Mardi et mercredi, nous  travaillons sur nos reportages. Alors que Michel retourne dans les rues de Katmandou réaliser des images de la vie quotidienne, je me consacre à l’écriture et à l’observation. Mercredi soir, nous assistons à la répétition de danse des jeunes moines du monastère bouddhiste Buddha Dharma. Danse des squelettes, danse tantrique, les moinillons tournent continuellement, dans un sens, dans l’autre, puis se contorsionnent avec grâce. Nous ignorions que les moines dansaient si bien.

Jeudi, nous longeons les bords de la rivière Vishnumati, à la rencontre des travailleurs qui collectent les matériaux pouvant être recyclés. En dépit des détritus qui jonchent les rues de la capitale, le tri et le recyclage organisés existent.  Plusieurs groupes sont rassemblés sur la rive ouest de la rivière. Ils récupèrent le plastique, le verre, le métal, mais aussi les chaussures usagées, le carton. Les matières qui demandent un traitement plus lourd, comme le verre sont envoyées en Inde.

Vendredi matin, nous prenons le bus en direction de Bungmati, petit village traditionnel newar au Sud de Katmandou. Nous arrivons pendant la moisson du riz. Les grains déjà récoltés sont étalés au soleil pour sécher. Il y en a partout : dans les rues, devant les maisons, autour des temples. Pieds nus, les femmes creusent des sillons et laissent de belles vagues dorées au milieu des amas de riz. Dans les champs alentours, des groupes sont encore occupés à la récolte. Pas de tracteur, la moisson se fait à la main. Une petite machine actionnée au pied permet de faire sortir les grains des gerbes de riz.
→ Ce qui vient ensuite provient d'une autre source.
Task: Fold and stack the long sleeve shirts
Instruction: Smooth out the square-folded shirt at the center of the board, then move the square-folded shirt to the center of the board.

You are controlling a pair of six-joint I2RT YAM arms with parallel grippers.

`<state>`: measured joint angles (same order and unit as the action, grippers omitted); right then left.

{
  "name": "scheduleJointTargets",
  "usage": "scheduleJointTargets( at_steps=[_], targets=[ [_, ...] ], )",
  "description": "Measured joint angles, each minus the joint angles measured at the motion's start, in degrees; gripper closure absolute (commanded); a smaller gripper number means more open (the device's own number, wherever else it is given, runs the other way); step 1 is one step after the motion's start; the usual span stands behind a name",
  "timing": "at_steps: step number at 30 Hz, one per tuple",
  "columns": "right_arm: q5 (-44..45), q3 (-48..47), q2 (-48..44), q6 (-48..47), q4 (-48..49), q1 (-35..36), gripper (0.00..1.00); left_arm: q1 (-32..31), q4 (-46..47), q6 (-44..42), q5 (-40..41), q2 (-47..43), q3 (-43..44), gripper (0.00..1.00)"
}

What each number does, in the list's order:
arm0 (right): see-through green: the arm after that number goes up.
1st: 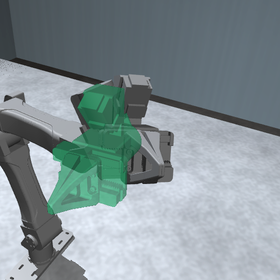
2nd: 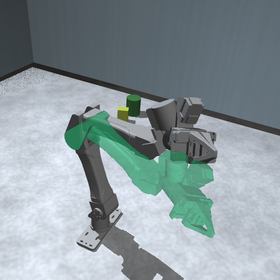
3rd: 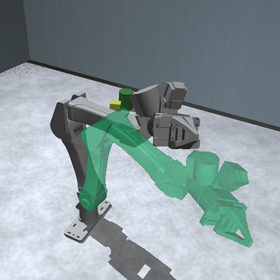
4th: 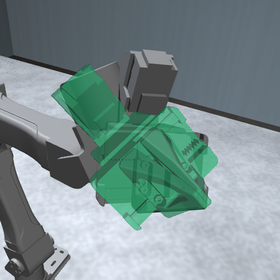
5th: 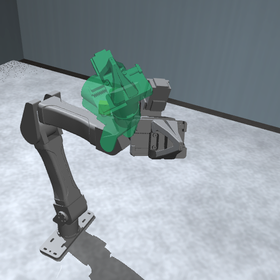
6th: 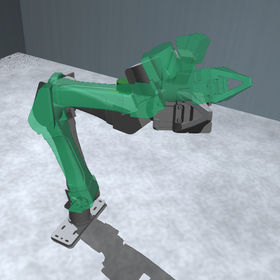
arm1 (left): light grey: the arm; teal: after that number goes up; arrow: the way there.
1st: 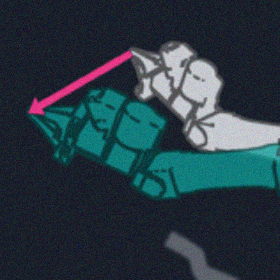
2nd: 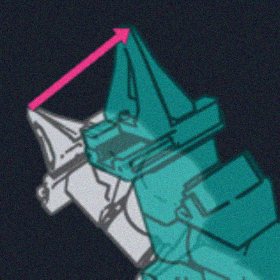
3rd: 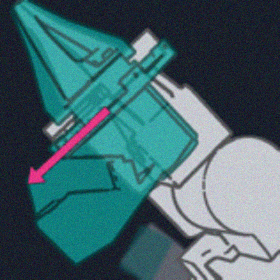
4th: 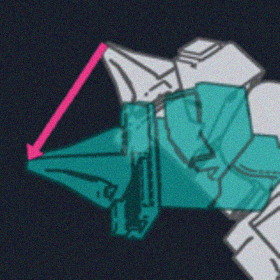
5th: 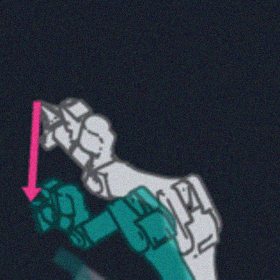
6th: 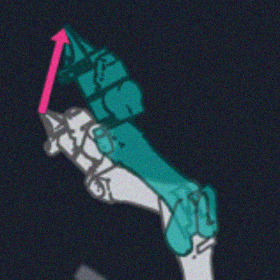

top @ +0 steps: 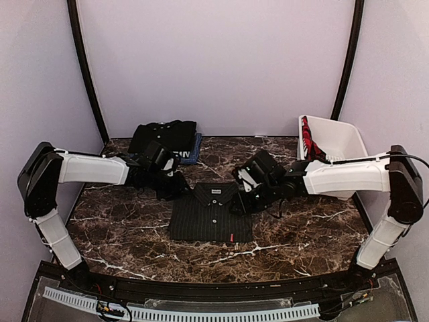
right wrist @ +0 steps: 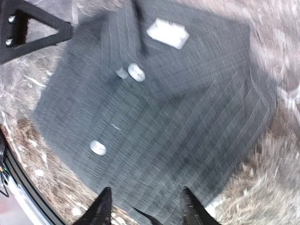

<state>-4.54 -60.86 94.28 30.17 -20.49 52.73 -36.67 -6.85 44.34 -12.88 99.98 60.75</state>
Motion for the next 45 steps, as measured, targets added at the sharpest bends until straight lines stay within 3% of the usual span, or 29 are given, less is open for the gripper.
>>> scheduleJointTargets(
  at_steps=[6, 16, 24, 32, 45],
  targets=[
    [1.99, -11.08, 6.29, -1.60, -1.33, 2.34, 0.31, 3.96, -2.25, -1.22, 1.09, -6.32, 0.07, 0.60],
    [9.68, -25.88, 21.79, -1.40, -6.80, 7.56, 0.30, 7.32, -4.76, -3.28, 2.25, -12.72, -1.46, 0.57],
    [16.79, -26.93, 25.55, 0.44, -11.43, 9.16, 0.30, 7.69, -4.87, -3.72, 1.51, -13.22, -3.34, 0.57],
    [19.71, -19.32, 23.21, 2.91, -7.26, 9.40, 0.30, 7.69, -3.76, -4.13, -0.13, -12.39, -3.58, 0.57],
    [22.01, 4.83, 6.71, 5.18, 0.28, 8.52, 0.30, 7.69, -2.51, -4.02, -0.31, -7.19, -2.36, 0.57]
  ],
)
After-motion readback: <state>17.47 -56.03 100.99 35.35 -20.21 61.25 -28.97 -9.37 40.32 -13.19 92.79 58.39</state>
Samedi midi, nous sommes invités chez Som Nath Niroula, le professeur d’anglais de l’école Shree Sunthakan. Une grande partie de sa famille est là : ils sont venus pour nous voir, m’explique notre hôte. Som Nath est le cinquième d’une fratrie de neuf. Plusieurs de ses frères et sœurs, beau-frère et belle-sœur, neveux et nièces sont là, ainsi que son oncle, âgé de 80 ans (l’espérance de vie est ici de 59 ans) et ses parents. Sa femme et ses trois fils sont également présents. Nous buvons le thé, discutons, traduisons les uns pour les autres. Som Nath, son fils aîné, son beau-frère et moi parlons en anglais. Ils traduisent en népalais pour les autres, je traduis en français pour Michel.

Abonnée aux cours du dimanche, en cette fin de semaine, je découvre l’école privée de Shubadheep. Les institutrices me reçoivent et me font visiter leur établissement. Dans chacune des salles que je visite, je dois faire une intervention, pour que les élèves profitent de ma présence. « Ils ont beaucoup de choses à vous demander ! », m’assurent les enseignantes. Ici, la majorité des cours se passent en anglais et la discipline est plus stricte qu’à l’école de Sunthakhan. Michel viendra visiter cette école avec moi dimanche prochain, afin de prendre des photos. Décidément, le dimanche est mon jour d’école préféré.